From first line to last, transcribe the listing exactly and skip any image.

▸ RAW DATA:
--------------------

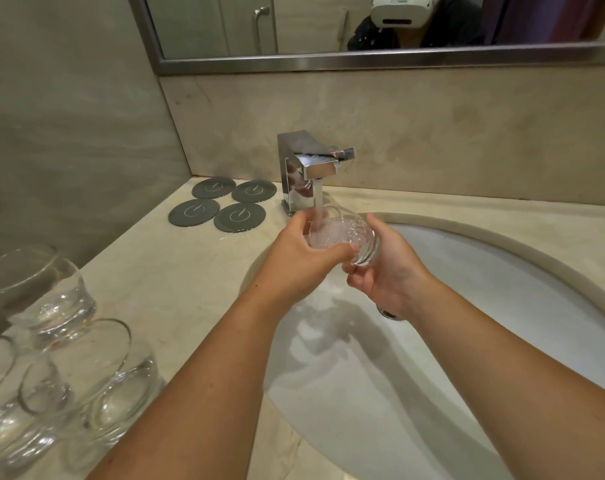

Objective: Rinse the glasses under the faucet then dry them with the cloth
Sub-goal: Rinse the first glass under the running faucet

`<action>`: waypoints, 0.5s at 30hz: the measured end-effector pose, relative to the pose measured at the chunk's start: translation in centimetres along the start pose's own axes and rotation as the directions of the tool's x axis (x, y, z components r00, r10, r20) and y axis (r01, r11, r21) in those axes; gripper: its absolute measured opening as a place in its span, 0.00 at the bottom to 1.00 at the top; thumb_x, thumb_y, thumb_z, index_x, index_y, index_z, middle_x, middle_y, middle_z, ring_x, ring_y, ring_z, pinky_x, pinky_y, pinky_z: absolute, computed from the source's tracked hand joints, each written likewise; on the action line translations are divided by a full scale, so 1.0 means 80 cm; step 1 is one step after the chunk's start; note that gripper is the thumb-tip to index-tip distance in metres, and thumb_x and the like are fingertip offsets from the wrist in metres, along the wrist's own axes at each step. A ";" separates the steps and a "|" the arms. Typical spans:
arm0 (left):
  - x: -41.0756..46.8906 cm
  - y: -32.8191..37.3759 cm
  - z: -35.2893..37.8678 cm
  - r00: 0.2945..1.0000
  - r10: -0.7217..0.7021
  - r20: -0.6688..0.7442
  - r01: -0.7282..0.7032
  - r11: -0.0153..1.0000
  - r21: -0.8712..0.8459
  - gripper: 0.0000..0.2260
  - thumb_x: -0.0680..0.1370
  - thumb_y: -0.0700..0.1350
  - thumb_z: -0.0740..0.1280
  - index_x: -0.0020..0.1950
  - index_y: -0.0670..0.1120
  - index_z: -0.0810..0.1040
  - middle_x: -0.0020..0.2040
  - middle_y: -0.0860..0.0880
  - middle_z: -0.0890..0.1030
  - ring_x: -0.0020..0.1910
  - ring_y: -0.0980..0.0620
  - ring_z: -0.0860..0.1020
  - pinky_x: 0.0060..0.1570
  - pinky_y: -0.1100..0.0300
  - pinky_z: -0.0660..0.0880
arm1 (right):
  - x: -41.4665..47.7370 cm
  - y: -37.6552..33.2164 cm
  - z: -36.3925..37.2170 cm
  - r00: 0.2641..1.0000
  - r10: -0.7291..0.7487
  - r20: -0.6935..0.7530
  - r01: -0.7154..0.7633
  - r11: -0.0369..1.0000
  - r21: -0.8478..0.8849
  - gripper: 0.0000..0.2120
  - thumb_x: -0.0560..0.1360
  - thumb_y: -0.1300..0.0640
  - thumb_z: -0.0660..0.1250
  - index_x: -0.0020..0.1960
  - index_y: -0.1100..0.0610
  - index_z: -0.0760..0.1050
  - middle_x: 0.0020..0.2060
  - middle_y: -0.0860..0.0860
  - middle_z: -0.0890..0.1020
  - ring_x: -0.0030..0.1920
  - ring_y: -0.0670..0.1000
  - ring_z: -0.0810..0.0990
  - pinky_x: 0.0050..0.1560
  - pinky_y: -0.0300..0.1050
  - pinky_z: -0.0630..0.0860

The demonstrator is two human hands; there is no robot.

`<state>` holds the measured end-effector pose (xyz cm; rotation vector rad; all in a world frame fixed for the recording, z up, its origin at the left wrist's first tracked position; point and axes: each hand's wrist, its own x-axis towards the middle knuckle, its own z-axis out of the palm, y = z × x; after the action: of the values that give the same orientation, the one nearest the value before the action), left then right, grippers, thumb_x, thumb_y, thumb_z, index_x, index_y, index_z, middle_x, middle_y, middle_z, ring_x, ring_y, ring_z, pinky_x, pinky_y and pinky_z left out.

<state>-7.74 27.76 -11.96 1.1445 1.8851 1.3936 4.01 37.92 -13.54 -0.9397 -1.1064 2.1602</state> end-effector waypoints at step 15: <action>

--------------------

▸ ANSWER TO THIS EXERCISE:
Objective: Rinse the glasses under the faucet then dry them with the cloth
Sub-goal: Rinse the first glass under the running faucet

`<action>`: waypoints, 0.5s at 30hz: the measured end-effector pose, relative to the pose measured at the chunk's start: translation in centimetres along the start pose's own axes and rotation as the directions of the tool's x axis (x, y, z components r00, r10, r20) and y axis (r01, r11, r21) in those axes; gripper: its absolute measured opening as a place in its span, 0.00 at the bottom to 1.00 at the top; thumb_x, thumb_y, thumb_z, index_x, index_y, index_z, middle_x, middle_y, middle_z, ring_x, ring_y, ring_z, pinky_x, pinky_y, pinky_z: absolute, computed from the source's tracked hand joints, each written likewise; on the action line translations are divided by a full scale, so 1.0 means 80 cm; step 1 is one step after the chunk's start; note that gripper is the thumb-tip to index-tip distance in metres, and thumb_x and the like are fingertip offsets from the wrist in metres, along the wrist's own axes at each step. A ";" separates the steps and a "|" the arms. Typical spans:
arm0 (left):
  - x: -41.0756..46.8906 cm
  - y: -32.8191..37.3759 cm
  - z: -35.2893..37.8678 cm
  - r00: 0.2945..1.0000
  - r10: -0.7217..0.7021
  - r20: -0.6688..0.7442
  - r01: -0.7282..0.7032
  - r11: -0.0153..1.0000
  - r21: -0.8712..0.8459
  - gripper: 0.0000..0.2260
  - thumb_x: -0.0680..0.1370
  - thumb_y: -0.0700..0.1350
  - thumb_z: -0.0740..0.1280
  - index_x: -0.0020..0.1950
  - index_y: -0.0670..0.1120
  - index_z: -0.0810..0.1040
  - middle_x: -0.0020..0.2040
  - middle_y: -0.0860..0.0880
  - middle_z: -0.0890..0.1030
  - ring_x: -0.0020..0.1910
  - ring_y: -0.0980..0.0620
  - ring_z: -0.0860..0.1020
  - pinky_x: 0.0060..0.1570
  - pinky_y: -0.1100..0.0300
  - pinky_z: -0.0660..0.0880
arm1 (right):
  - x: -41.4665..47.7370 cm
  - y: -37.6552..33.2164 cm
  - z: -36.3925..37.2170 cm
  - r00: 0.2641..1.0000
  - r10: -0.7291..0.7487
  - r20: -0.6935..0.7530
  - r01: -0.7154..0.7633
  - r11: -0.0369..1.0000
  - r21: -0.8478..0.8849
  - gripper: 0.0000..0.2120
  - thumb_x: -0.0560..0.1360
  - thumb_y: -0.1300..0.0640
  - thumb_z: -0.0660..0.1250
  - index_x: -0.0020..0.1960
  - index_y: -0.1100..0.0610
  - index_z: -0.0760..0.1050
  - middle_x: 0.0020..0.2060
  - middle_y: -0.0860..0.0860
  - middle_z: -0.0890..0.1020
  - ring_x: -0.0030..0.1920
  - ring_y: -0.0670..0.1000
  - ring_z: -0.0810..0.0990
  - pinky_x: 0.0050..0.1560
  - pinky_y: -0.0300..0.1050
  - pinky_z: -0.0630..0.0860

The demonstrator is two human hands; there is no robot.

`<state>` holds the measured end-effector pose (xyz cm; rotation vector rad; all in a world frame fixed for the recording, z up, its origin at the left wrist's first tracked position; point and axes: each hand's wrist, its own x-axis towards the middle knuckle, its own z-axis out of the palm, y = z × x; after the action: of the values that give the same orientation, the one nearest the value before the action), left then right, grippers, thumb_x, thumb_y, thumb_z, index_x, index_y, index_z, middle_x, middle_y, middle_z, ring_x, ring_y, ring_z, pinky_x, pinky_y and pinky_z left out.

<state>-7.74 27.76 -11.96 1.1445 1.8851 1.3936 4.01 37.92 -13.54 -0.9397 -1.1064 2.1602</state> end-effector waypoints at step 15: <action>

This exercise has nothing further to it.